### Problem
As the lines appear below, please set them down exactly, starting at the first and finishing with the one containing "like point(441, 245).".

### The input
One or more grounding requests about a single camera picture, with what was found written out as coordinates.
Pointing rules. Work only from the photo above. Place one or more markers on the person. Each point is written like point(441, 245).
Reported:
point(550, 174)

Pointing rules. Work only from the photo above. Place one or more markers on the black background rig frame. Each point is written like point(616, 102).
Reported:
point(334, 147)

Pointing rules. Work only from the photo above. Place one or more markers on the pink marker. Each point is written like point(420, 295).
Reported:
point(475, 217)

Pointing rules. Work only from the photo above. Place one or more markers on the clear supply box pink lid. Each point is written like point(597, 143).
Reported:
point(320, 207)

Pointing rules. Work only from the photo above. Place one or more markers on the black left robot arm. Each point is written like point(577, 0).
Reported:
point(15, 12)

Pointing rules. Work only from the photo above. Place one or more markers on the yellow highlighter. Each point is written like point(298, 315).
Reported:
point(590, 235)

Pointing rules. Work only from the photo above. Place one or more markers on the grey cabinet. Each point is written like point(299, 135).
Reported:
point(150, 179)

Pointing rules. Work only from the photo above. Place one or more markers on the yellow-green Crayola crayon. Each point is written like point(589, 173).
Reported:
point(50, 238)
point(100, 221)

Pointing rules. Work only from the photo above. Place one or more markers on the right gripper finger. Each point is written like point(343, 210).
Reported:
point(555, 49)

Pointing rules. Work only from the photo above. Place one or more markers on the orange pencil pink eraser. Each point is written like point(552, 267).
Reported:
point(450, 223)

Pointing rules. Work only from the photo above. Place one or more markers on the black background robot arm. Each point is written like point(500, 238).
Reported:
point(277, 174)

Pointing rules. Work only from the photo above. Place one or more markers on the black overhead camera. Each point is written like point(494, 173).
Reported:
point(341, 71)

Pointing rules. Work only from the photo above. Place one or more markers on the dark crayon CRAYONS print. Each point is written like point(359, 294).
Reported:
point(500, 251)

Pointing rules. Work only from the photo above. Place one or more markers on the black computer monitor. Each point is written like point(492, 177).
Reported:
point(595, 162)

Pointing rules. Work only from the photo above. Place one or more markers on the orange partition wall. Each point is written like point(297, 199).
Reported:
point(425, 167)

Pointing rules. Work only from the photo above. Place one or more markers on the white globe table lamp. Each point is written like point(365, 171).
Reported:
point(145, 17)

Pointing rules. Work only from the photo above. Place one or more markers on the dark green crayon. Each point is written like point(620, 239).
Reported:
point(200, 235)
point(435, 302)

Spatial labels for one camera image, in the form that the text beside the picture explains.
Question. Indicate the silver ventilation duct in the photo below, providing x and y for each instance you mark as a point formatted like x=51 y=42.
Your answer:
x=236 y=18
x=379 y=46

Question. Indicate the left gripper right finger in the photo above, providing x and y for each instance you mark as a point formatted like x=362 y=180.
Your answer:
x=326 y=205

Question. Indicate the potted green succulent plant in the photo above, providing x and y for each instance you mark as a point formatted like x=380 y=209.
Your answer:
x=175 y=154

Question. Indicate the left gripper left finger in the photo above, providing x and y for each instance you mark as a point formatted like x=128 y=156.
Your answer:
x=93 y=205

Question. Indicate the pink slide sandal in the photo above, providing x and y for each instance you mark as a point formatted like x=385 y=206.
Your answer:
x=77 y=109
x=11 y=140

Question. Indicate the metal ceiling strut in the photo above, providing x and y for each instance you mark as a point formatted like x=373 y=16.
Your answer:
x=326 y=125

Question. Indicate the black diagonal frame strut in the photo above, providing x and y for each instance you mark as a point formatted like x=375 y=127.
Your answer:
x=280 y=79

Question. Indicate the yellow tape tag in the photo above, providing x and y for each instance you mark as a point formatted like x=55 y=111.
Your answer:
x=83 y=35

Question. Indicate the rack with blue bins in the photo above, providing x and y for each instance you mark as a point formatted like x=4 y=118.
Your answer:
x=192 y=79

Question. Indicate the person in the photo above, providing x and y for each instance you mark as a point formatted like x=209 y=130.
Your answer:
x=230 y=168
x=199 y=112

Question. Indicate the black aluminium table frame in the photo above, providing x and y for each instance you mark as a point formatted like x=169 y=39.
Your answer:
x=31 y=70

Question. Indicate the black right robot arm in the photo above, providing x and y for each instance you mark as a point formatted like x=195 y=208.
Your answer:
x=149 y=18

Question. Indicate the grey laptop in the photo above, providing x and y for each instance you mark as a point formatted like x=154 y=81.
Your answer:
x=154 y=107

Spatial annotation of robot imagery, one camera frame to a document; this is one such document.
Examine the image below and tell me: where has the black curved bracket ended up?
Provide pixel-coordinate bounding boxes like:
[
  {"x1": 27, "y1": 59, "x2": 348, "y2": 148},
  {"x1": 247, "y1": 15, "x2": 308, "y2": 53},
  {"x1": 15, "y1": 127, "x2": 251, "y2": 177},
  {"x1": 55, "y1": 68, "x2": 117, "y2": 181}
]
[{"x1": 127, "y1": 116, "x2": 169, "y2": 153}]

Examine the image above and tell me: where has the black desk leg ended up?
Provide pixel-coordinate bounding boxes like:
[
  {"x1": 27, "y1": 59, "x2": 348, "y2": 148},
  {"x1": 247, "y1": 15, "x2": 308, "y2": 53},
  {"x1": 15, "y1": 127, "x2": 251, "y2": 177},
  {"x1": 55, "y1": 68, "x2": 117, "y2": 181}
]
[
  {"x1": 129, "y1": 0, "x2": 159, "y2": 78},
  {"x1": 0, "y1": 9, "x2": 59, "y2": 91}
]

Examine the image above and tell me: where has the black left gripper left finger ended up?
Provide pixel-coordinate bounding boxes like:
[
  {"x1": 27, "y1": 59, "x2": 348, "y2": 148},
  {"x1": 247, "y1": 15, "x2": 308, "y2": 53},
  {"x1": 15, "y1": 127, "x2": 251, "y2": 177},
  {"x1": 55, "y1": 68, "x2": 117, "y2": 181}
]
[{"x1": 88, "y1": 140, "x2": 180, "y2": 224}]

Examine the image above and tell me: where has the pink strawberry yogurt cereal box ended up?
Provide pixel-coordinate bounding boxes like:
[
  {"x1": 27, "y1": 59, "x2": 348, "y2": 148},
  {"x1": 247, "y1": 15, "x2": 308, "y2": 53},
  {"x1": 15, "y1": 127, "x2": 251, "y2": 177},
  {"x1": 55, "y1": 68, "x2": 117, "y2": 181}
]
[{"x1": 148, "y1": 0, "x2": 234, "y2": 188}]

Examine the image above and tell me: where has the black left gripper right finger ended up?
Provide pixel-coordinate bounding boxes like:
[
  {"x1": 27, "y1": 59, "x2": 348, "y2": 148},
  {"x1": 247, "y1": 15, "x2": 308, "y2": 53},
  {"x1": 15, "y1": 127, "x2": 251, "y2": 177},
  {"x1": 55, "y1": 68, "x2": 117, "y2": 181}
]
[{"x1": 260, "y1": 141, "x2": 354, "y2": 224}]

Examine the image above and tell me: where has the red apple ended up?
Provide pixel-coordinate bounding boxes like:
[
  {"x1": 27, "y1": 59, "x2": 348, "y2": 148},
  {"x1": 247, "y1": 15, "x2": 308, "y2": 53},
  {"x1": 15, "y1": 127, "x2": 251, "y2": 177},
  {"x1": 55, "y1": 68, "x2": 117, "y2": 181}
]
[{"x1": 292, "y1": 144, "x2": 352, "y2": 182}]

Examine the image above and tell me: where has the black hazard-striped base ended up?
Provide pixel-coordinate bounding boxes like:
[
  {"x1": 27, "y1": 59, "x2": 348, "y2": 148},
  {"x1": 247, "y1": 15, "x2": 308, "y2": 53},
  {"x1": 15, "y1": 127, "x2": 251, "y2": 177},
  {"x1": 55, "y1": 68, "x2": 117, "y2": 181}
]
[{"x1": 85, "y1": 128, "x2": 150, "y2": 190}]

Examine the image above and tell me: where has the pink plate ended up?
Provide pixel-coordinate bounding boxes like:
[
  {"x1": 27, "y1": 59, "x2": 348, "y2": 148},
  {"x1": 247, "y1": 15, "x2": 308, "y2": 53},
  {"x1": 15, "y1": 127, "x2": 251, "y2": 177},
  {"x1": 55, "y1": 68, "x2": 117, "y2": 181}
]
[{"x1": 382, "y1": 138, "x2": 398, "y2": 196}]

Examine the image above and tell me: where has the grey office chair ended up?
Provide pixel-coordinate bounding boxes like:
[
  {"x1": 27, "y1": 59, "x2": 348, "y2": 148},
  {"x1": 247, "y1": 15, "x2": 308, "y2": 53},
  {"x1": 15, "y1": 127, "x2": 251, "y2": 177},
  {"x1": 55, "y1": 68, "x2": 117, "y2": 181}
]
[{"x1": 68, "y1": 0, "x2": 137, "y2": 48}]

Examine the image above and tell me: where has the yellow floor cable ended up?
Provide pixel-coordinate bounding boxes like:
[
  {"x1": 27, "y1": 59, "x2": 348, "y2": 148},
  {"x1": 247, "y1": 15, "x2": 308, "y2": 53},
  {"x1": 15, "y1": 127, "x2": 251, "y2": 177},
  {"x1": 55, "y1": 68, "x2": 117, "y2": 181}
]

### Answer box
One or more grounding requests about a single camera picture, with what was found written out as coordinates.
Pointing rules. Work only from the photo above. Place one or more markers on the person. Each point is written like point(441, 245).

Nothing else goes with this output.